Right now I have the expression: (st|nd|rd|th) . The problem with this is that it will also match street names that contain a "st", "nd", "rd", or "th". So what I really need is a conditional match that looks for a minimum of one number before itself (ie; 1st and not street).
Thank you!
It sounds like you just want to match the ordinal suffix (st|nd|rd|th), yes?
If your regex engine supports it, you could use a lookbehind assertion.
/(?<=\d)(st|nd|rd|th)/
That matches (st|nd|rd|th) only if preceded by a digit \d, but the match does not capture the digit itself.

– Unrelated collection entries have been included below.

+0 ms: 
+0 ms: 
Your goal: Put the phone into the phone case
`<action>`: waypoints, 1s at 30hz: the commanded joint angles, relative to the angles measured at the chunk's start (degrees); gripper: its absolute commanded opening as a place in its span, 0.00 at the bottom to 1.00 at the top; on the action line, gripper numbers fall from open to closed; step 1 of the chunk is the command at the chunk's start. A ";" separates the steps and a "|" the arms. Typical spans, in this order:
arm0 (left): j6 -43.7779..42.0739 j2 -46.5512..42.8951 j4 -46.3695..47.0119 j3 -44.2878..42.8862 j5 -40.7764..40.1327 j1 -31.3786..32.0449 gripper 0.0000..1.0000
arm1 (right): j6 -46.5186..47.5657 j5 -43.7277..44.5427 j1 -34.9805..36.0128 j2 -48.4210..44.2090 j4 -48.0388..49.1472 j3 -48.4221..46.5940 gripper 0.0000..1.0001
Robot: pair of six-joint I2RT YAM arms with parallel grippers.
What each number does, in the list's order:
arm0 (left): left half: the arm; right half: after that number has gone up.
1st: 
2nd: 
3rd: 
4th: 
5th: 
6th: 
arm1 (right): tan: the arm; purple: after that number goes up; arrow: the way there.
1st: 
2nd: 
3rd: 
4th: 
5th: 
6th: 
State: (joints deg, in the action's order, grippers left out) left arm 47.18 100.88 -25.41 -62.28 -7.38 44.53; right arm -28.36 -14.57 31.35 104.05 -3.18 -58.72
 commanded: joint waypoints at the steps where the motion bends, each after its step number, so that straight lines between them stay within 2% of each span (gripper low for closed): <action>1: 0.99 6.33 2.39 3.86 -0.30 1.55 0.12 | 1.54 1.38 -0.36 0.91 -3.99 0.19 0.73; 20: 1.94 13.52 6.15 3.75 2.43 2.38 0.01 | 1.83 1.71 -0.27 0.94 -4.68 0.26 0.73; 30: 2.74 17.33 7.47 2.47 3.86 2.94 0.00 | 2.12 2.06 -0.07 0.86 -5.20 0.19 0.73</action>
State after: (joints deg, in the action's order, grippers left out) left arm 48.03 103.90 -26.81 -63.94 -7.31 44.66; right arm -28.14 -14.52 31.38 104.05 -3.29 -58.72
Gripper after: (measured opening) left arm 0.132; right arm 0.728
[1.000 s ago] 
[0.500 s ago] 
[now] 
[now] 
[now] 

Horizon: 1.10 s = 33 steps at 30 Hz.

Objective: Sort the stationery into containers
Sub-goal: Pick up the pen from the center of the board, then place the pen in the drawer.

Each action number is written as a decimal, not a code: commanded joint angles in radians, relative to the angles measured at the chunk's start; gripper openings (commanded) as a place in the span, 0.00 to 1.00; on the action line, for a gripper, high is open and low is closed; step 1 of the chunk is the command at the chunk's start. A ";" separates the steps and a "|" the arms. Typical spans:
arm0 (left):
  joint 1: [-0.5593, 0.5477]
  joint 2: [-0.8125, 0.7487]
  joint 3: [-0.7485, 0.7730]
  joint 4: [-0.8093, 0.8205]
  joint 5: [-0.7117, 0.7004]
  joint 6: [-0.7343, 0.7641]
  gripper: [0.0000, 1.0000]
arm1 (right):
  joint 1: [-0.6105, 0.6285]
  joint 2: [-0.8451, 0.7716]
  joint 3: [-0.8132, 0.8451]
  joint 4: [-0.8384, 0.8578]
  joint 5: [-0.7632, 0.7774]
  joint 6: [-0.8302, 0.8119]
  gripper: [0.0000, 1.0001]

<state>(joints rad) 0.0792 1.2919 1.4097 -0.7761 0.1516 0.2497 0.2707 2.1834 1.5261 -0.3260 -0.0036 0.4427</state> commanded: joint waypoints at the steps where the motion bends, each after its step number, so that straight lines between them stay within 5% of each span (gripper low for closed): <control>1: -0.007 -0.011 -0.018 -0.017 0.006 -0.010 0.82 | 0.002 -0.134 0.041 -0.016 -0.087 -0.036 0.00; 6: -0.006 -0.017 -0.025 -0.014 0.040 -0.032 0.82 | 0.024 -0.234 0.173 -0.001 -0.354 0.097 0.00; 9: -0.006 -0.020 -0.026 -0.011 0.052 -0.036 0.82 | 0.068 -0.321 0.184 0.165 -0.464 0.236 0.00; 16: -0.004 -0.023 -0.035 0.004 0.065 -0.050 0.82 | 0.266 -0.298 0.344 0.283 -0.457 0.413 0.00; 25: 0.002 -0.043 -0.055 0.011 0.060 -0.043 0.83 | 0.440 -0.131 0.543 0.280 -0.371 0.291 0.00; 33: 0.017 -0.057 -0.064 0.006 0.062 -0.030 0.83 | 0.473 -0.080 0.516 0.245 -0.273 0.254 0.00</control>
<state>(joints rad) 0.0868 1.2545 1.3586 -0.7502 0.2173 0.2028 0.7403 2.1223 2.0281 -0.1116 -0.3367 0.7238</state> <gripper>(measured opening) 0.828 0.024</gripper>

What you really want are anchors.
Try and replace globally:
\b(\d+)(?:st|nd|rd|th)\b
with the first group.
Explanation:
\b --> matches a position where either a word character (digit, letter, underscore) is followed by a non word character (none of the previous group), or the reverse;
(\d+) --> matches one or more digits, and capture them in first group ($1);
(?:st|nd|rd|th) --> matches any of st, etc... wihtout capturing it ((?:...) is a non capturing group);
\b --> see above.
Demonstration using perl:
$ perl -pe 's/\b(\d+)(?:st|nd|rd|th)\b/$1/g' <<EOF
> Mark, 23rd street, New Hampshire
> I live on the 7th avenue
> No match here...
> azoiu32rdzeriuoiu
> EOF
Mark, 23 street, New Hampshire
I live on the 7 avenue
No match here...
azoiu32rdzeriuoiu
Try using this regex:
(\d+)(?:st|nd|rd|th)
I don't know ruby. In PHP I would use something like:
preg_replace('/(\d+)(?:st|nd|rd|th) /', '$1', 'South 2nd Street');
to remove suffix
To remove the ordinal:
/(\d+)(?:st|nd|rd|th)\b/$1/
You must capture the number so you can replace the match with it. You can capture the ordinal or not, it doesn't matter unless you want to output it somewhere else.
http://www.regular-expressions.info/javascriptexample.html